BEGIN Dataset extract

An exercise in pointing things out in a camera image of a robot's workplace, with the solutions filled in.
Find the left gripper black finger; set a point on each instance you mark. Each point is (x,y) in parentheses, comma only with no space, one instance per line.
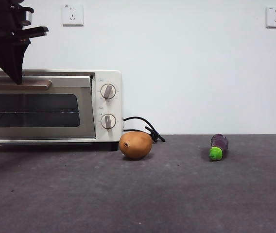
(9,58)

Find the brown potato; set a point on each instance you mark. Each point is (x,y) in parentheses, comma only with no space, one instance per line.
(135,145)

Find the beige oven knob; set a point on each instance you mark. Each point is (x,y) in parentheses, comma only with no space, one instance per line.
(108,91)
(108,121)

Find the white toaster oven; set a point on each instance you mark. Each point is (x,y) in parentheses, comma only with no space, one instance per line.
(115,80)

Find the purple toy eggplant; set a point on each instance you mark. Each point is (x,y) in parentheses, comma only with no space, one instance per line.
(219,144)

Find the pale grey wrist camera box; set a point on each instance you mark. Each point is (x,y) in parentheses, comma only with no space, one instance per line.
(28,17)

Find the white wall socket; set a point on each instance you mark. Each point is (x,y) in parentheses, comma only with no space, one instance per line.
(275,17)
(73,15)

END Dataset extract

Exercise aim
The entries above are to be restated verbatim, with no pictures carried over.

Solution below
An exercise in pointing things out in a camera image of a robot's workplace, with the solutions filled in.
Find the left gripper black finger; set a point on each instance you mark. Each point is (x,y) in parentheses, comma only with no space, one instance per line.
(9,58)

Find the brown potato; set a point on each instance you mark. Each point is (x,y) in parentheses, comma only with no space, one instance per line.
(135,145)

Find the beige oven knob; set a point on each instance you mark. Each point is (x,y) in parentheses, comma only with no space, one instance per line.
(108,91)
(108,121)

Find the white toaster oven; set a point on each instance you mark. Each point is (x,y) in parentheses, comma only with no space, one instance per line.
(115,80)

Find the purple toy eggplant; set a point on each instance you mark. Each point is (x,y) in parentheses, comma only with no space, one instance per line.
(219,144)

Find the pale grey wrist camera box; set a point on each instance you mark. Each point is (x,y) in parentheses, comma only with no space, one instance per line.
(28,17)

Find the white wall socket; set a point on each instance you mark. Each point is (x,y) in parentheses, comma only with no space, one instance per line.
(275,17)
(73,15)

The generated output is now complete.